:: Problem to work on ::
Please give the data again in full, precisely as it is written.
*** Begin section ***
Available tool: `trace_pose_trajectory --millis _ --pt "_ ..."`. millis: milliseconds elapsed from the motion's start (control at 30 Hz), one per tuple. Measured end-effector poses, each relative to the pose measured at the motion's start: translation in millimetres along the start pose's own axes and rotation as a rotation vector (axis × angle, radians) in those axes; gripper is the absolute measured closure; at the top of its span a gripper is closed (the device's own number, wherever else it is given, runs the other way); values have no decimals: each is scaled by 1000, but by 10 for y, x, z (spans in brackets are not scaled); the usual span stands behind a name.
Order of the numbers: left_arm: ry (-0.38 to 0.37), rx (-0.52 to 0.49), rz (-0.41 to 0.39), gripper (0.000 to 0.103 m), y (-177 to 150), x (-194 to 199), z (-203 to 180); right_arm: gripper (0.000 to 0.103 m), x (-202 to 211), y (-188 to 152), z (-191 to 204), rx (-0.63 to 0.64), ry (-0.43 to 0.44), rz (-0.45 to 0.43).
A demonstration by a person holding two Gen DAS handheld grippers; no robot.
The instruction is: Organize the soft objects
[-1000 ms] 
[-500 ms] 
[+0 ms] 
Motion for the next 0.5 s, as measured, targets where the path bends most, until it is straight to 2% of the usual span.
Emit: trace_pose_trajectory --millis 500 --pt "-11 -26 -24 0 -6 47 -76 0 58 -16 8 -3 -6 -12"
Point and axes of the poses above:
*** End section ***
:: Exercise response ::
Available tool: `trace_pose_trajectory --millis _ --pt "_ ..."`. millis: milliseconds elapsed from the motion's start (control at 30 Hz), one per tuple. Measured end-effector poses, each relative to the pose measured at the motion's start: translation in millimetres along the start pose's own axes and rotation as a rotation vector (axis × angle, radians) in those axes; gripper is the absolute measured closure; at the top of its span a gripper is closed (the device's own number, wherever else it is given, runs the other way); values have no decimals: each is scaled by 1000, but by 10 for y, x, z (spans in brackets are not scaled); the usual span stands behind a name.
Order of the numbers: left_arm: ry (-0.38 to 0.37), rx (-0.52 to 0.49), rz (-0.41 to 0.39), gripper (0.000 to 0.103 m), y (-177 to 150), x (-194 to 199), z (-203 to 180); right_arm: gripper (0.000 to 0.103 m), x (-202 to 211), y (-188 to 152), z (-191 to 204), rx (-0.63 to 0.64), ry (-0.43 to 0.44), rz (-0.45 to 0.43).
A demonstration by a person holding two Gen DAS handheld grippers; no robot.
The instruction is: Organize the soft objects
[-1000 ms] 
[-500 ms] 
[+0 ms] 
Motion for the next 0.5 s, as measured, targets where the path bends most, until it is straight to 2% of the usual span.
Emit: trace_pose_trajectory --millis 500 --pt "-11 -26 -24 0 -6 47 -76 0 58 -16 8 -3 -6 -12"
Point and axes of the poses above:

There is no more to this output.